» Brief:
Repeat the lines below exactly as they appear, but leave out the images.

» Dataset extract:
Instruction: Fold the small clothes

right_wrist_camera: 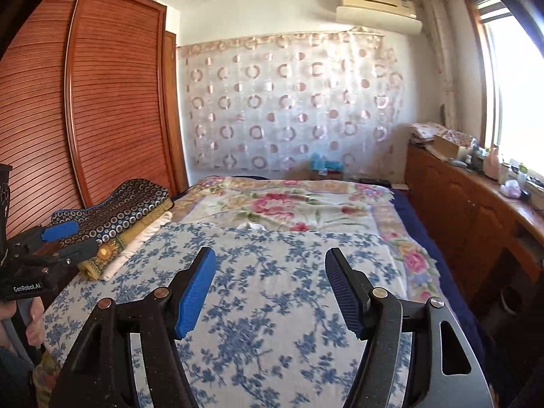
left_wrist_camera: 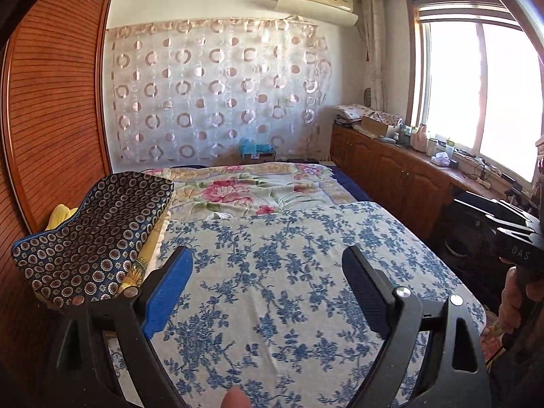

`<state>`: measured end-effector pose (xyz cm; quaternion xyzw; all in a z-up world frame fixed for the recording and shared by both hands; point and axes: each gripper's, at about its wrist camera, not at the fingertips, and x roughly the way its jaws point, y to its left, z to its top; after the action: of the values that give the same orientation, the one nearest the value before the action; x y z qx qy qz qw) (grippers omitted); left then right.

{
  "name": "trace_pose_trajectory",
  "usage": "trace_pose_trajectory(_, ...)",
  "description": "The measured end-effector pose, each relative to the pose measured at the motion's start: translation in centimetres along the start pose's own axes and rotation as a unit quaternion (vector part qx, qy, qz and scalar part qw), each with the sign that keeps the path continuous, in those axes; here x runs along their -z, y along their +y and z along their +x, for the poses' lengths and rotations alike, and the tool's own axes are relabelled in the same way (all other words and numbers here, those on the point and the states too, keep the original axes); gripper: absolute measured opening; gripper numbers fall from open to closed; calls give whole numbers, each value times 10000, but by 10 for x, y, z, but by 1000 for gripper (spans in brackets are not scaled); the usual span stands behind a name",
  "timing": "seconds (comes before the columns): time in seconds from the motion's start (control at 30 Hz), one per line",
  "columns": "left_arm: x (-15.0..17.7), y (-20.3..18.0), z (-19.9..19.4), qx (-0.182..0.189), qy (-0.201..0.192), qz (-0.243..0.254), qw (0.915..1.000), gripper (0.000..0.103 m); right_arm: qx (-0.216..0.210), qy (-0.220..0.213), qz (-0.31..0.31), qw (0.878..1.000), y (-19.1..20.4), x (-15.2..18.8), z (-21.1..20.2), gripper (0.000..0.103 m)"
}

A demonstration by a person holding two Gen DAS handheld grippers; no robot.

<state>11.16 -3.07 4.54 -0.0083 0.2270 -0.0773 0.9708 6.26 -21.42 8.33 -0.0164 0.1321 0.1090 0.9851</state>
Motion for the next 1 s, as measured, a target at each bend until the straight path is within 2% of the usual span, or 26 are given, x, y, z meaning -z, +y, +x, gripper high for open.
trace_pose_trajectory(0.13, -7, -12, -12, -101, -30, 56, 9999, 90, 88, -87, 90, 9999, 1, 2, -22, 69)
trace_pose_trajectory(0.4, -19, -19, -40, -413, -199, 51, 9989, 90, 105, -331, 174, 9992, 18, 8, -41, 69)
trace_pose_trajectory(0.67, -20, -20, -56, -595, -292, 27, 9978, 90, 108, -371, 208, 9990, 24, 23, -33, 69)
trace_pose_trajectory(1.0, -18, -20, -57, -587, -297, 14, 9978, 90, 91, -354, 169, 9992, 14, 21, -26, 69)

» Task answer:
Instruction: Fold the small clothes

right_wrist_camera: 
left_wrist_camera: 

`<state>`: measured end-effector pose (xyz cm; quaternion xyzw; all in a z-up world frame fixed for the recording and shared by both hands; point and axes: each gripper's, at about its wrist camera, not at the fingertips, and x roughly the way its jaws point, y to its left, z to its top; after the action: of the values that give the same orientation, the one nearest the value before the action; x y z qx qy qz qw) (grippers omitted); left then right.

{
  "name": "trace_pose_trajectory",
  "usage": "trace_pose_trajectory(_, ...)",
  "description": "The measured end-effector pose, each relative to the pose measured at the motion's start: translation in centimetres along the start pose's own axes and rotation as a unit quaternion (vector part qx, qy, qz and scalar part qw), each with the sign that keeps the path continuous, in those axes; here x runs along their -z, y along their +y and z along their +x, for the poses' lengths and rotations alike, and the tool's own axes are relabelled in the same way (all other words and numbers here, those on the point and the states too, keep the original axes); gripper: absolute measured opening; gripper numbers fall from open to closed; calls give whole numbers, each value times 10000, but by 10 for x, y, z, but by 1000 for gripper (spans in brackets are not scaled); the usual span stands behind a name",
  "timing": "seconds (comes before the columns): time in seconds from the motion's start (control at 30 Hz), one per line",
  "columns": "left_arm: x (-15.0..17.7), y (-20.3..18.0), z (-19.9..19.4), qx (-0.182..0.189), qy (-0.201..0.192), qz (-0.243..0.254), qw (0.915..1.000), gripper (0.000..0.103 m); right_arm: qx (-0.216..0.210), qy (-0.220..0.213), qz (-0.31..0.31), qw (0.878..1.000), y (-19.1..20.4), x (-15.2..18.8), z (-21.1..20.2), gripper (0.000..0.103 m)"
}

A demonstration by a person holding two Gen DAS handheld grippers; no robot.

<state>11.16 -3.07 4.54 -0.0083 0.2270 -0.0773 0.9708 6.26 -21.42 8.33 -0.0164 0.1321 0.1090 0.9851</state>
Motion for the next 1 s, as measured, a target at each bend until the straight path is within 2% of the usual span, or 26 are given, x, y, z meaning -z, +y, +x, gripper high for open.
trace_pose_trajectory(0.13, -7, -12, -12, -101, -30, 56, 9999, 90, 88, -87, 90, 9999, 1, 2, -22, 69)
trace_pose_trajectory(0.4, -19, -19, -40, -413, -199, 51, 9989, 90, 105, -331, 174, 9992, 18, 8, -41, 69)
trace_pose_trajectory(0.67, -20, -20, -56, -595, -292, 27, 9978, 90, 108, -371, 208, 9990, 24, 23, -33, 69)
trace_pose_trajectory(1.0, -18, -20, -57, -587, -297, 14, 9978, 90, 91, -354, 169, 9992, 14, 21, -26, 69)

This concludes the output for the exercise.